Nie wiadomo, czy Tomek Kędziora dołączy do Kolejorza. Nie podjął decyzji, czy związać się tymczasowo ze swym byłym klubem czy skorzystać z dużo ciekawszej oferty zagranicznej, a ma ich ponoć kilka. Lechowi taki piłkarz by się przydał, bo obrona jest najsłabiej obsadzoną formacją. Trener miałby jednak kłopot z wpasowaniem tego zawodnika do zespołu, który i bez nowej twarzy ma spore problemy z jakością gry, płynnością prowadzenia akcji.
Gdyby w końcówce meczu z Rakowem udało się wyrównać, komentarze miałyby trochę inny ton. Spotkanie zostało niestety przegrane i nie jest to rozstrzygnięcie niesprawiedliwe. Obie drużyny przedstawiły inną kulturę gry. Piłkarze Rakowa nie mylili się tak często, nie przegrywali seryjnie pojedynków, nie podawali niecelnie, nie mieli tak kompromitująco dużo łatwych strat. Zdominowali Lecha w środku boiska. Okazji bramkowych nie tworzyli, ale nie musieli. Strzelili łatwą bramkę i pilnowali się, umiejętnie trzymali piłkę tam, gdzie chcieli. Obrońcy z Częstochowy zagrali na wysokim poziomie i z poświęceniem.
Nie tylko w operowaniu piłką, w swobodzie jej rozgrywania widoczna była przewaga gości. Także w poruszaniu się po boisku. Lech dominował tylko w jednym elemencie – najszybszy sprint wykonał Skóraś. Pozostałe biegowe statystyki dowodzą większej mobilności zawodników Rakowa, lepszego ich przygotowania motorycznego. Mówiąc brutalnie – zabiegali Lecha. Pokonali dystans o 8 km dłuższy.

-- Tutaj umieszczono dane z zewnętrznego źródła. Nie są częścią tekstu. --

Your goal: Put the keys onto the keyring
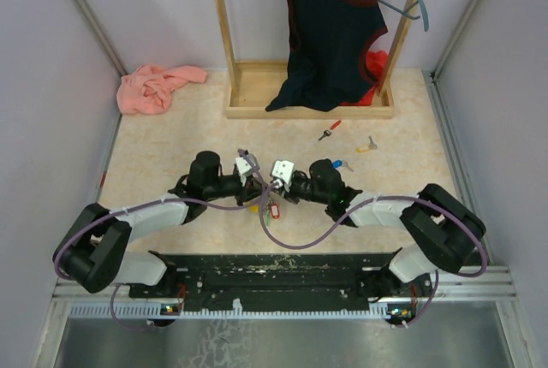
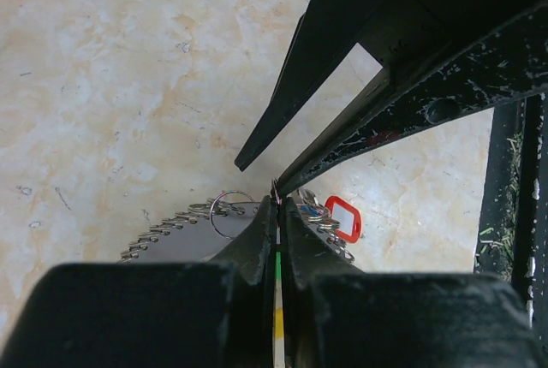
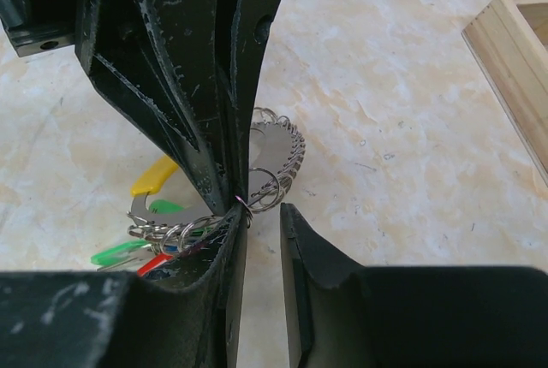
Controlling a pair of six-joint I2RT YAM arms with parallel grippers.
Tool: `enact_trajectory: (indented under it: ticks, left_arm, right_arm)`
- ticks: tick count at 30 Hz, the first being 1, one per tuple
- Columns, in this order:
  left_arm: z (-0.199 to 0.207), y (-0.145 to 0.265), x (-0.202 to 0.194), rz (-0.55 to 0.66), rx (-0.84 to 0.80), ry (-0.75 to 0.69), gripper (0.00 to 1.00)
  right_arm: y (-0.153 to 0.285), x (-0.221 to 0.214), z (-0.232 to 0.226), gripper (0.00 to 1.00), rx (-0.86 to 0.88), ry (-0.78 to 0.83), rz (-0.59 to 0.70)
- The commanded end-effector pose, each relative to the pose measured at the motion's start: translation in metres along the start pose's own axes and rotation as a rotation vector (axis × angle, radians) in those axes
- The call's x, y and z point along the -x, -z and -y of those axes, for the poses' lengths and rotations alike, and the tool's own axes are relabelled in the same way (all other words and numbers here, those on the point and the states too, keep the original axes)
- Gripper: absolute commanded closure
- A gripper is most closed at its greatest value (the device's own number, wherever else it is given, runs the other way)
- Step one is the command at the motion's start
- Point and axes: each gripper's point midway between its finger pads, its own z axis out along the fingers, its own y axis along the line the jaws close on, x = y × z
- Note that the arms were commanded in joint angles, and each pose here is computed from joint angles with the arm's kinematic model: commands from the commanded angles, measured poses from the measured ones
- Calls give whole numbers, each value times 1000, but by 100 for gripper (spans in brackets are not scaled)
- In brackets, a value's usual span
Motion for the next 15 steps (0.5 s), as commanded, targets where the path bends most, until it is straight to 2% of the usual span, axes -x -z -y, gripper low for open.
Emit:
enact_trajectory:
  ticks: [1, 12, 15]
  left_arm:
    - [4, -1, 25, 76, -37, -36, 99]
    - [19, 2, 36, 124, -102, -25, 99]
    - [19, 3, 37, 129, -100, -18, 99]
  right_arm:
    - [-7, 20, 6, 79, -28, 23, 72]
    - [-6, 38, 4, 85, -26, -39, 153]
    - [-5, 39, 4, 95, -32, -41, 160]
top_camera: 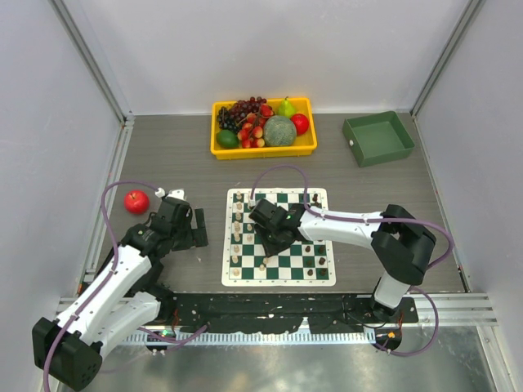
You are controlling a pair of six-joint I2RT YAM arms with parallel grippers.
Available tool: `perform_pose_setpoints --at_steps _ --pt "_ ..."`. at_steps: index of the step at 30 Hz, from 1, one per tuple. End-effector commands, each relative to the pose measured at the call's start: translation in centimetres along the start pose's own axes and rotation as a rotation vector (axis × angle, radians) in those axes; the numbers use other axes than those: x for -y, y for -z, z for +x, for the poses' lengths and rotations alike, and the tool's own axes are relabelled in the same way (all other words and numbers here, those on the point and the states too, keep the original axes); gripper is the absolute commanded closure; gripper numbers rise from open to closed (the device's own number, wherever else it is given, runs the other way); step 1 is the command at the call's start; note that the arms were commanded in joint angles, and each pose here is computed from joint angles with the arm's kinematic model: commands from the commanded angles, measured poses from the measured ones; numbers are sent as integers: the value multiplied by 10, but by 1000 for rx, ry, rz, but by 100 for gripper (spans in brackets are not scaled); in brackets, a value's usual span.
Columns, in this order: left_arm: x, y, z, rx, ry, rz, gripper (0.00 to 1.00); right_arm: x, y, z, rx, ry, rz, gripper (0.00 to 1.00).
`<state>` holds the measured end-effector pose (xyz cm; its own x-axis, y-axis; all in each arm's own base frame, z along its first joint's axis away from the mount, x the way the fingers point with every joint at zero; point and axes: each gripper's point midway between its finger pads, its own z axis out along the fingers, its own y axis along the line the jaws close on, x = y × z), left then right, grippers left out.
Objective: Set up the chess pieces on the board
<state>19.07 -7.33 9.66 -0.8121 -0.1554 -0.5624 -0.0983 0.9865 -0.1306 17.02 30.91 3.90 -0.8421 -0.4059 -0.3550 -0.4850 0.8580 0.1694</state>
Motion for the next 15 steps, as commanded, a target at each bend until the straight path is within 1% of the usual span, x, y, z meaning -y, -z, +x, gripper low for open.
perform_pose_setpoints --at_steps 1,8,15 --pt "5 0 -10 38 14 22 1 -9 2 -8 21 -2 -25 69" --pt "5 0 -10 36 10 20 1 -6 6 -12 44 -2 -7 78" --pt "3 2 -9 38 13 16 1 -5 26 -43 140 15 38 80"
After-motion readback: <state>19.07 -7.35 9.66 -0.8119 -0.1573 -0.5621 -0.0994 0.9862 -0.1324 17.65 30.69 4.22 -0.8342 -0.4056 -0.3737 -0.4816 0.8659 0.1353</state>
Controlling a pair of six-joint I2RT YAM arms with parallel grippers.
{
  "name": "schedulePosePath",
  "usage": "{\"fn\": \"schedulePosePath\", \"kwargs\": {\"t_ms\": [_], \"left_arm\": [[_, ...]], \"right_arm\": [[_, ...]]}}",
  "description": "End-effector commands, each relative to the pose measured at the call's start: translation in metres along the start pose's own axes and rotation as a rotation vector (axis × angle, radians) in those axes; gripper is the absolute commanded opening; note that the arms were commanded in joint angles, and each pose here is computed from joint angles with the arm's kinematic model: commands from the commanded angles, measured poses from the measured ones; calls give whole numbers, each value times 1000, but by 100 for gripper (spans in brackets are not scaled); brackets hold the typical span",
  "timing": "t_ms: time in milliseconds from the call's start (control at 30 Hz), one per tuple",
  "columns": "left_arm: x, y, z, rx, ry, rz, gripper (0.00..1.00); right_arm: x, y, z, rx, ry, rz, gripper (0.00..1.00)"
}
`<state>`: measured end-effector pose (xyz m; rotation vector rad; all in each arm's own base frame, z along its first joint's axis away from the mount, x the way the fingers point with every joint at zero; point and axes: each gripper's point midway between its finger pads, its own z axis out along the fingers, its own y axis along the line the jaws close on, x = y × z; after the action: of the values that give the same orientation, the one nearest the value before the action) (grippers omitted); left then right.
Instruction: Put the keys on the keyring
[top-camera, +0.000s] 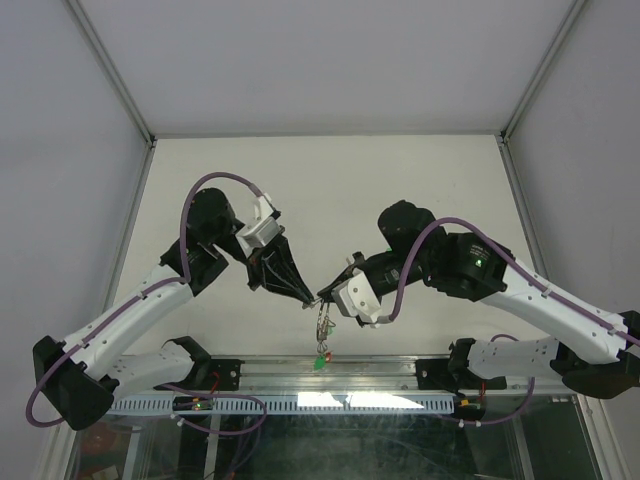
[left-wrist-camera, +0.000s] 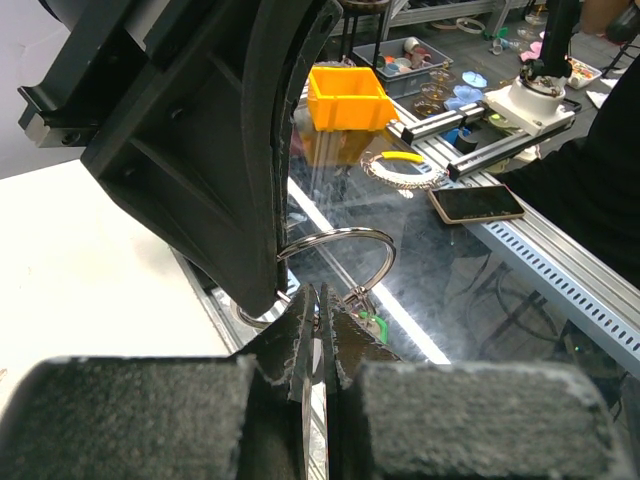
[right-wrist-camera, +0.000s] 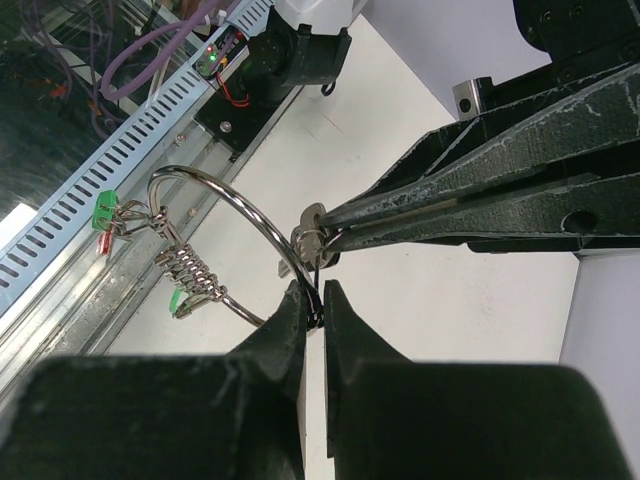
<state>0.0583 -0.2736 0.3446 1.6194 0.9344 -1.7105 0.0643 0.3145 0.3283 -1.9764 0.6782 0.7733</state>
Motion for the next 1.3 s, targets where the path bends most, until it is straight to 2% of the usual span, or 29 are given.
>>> {"fn": "schedulePosePath", "kwargs": {"t_ms": [0,500,933,1267], "left_arm": [[2,-20,2,77,14,-7,0],[3,-23,2,73,13,-11,0],[-5,-17,0,22,1,45,0],[-9,-15,-2,-9,-5,61,22]], "right_arm": [[-29,-33,-18,126,-40,-106,0],[-27,-33,-25,148,-14,-101,0],[-24,-29,-37,190,15,-83,0],[-18,-33,-46,272,38,-106,0]]}}
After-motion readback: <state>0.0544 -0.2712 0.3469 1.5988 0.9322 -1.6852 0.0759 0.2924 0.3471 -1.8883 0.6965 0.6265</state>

To prawie tak, jakby przez całe spotkanie grali z przewagą jednego zawodnika. Wykonali więcej sprintów, biegali nie tylko więcej, ale i szybciej. Lech musiałby być dużo lepszy piłkarsko, żeby mimo to wygrać. Nie był, więc przegrał. Nie przydała się przeliczalna na pieniądze wartość jego graczy.
To nie pierwszy mecz, gdy piłkarze Lecha biegają mniej niż przeciwnik. Być może kształtowałoby się to inaczej, gdyby trener korzystał z większości piłkarzy, których ma do dyspozycji. Uznał, że mają grać najlepsi. I grają, po trzy razy na tydzień. W środę potwierdzili wyższość nad Górnikiem. Choć gra nie była płynna, to udało się wytrącić gospodarzom piłkarskie atuty. Po kilku dniach z wybieganym, zdeterminowanym, dobrze taktycznie ustawionym Rakowem tak łatwo nie poszło.
I Lech, i Raków mają długą i mocną ławkę rezerwowych. Ale korzysta z tego tylko trener Papszun. Trzy ostatnie mecze Lech rozegrał w składzie prawie niezmienionym. Niedzielny rywal, w porównaniu do swego wtorkowego meczu w Pucharze Polski, pojedynek z Kolejorzem rozpoczął z pięcioma zmianami. Czy właśnie to miało wpływ na sposób poruszania się jednej i drugiej drużyny po boisku? Z pewnością nie tylko, ale statystyki te są wymowne.
W niedzielę najbardziej zawiedli piłkarze Lecha o ugruntowanej pozycji w zespole. Nikt nie wyobraża sobie pomocy Lecha bez Karlstroma. Im dłużej zawodnik ten przebywał na boisku, tym częściej tracił piłkę. Sprawiał wrażenie, że ma wszystkiego dość. Słabo spisywał się też Amaral, który wygrał Lechowi mecz w Zabrzu, ale po czterech dniach pokazał, jak wiele go to kosztowało. I to mimo iż w obu spotkaniach był zmieniany. Tłumaczą go problemy zdrowotne, ale trener chyba za bardzo polega na zawodnikach, których uznaje za najlepszych. Nie po klub sprowadził tak wielu piłkarzy z dużą jakością, by z tego atutu rezygnować.
Inna sprawa to przydatność nowych zawodników i proporcja ich wartości piłkarskiej do ceny, jaką trzeba było uregulować. Niektórzy pozyskani gracze ciągle dobrze rokują, Lech może jeszcze mieć z nich duży pożytek. Inni ciągle nie przekonują, że warto było za nich zapłacić tak dużo. Przykład – Ba Loua.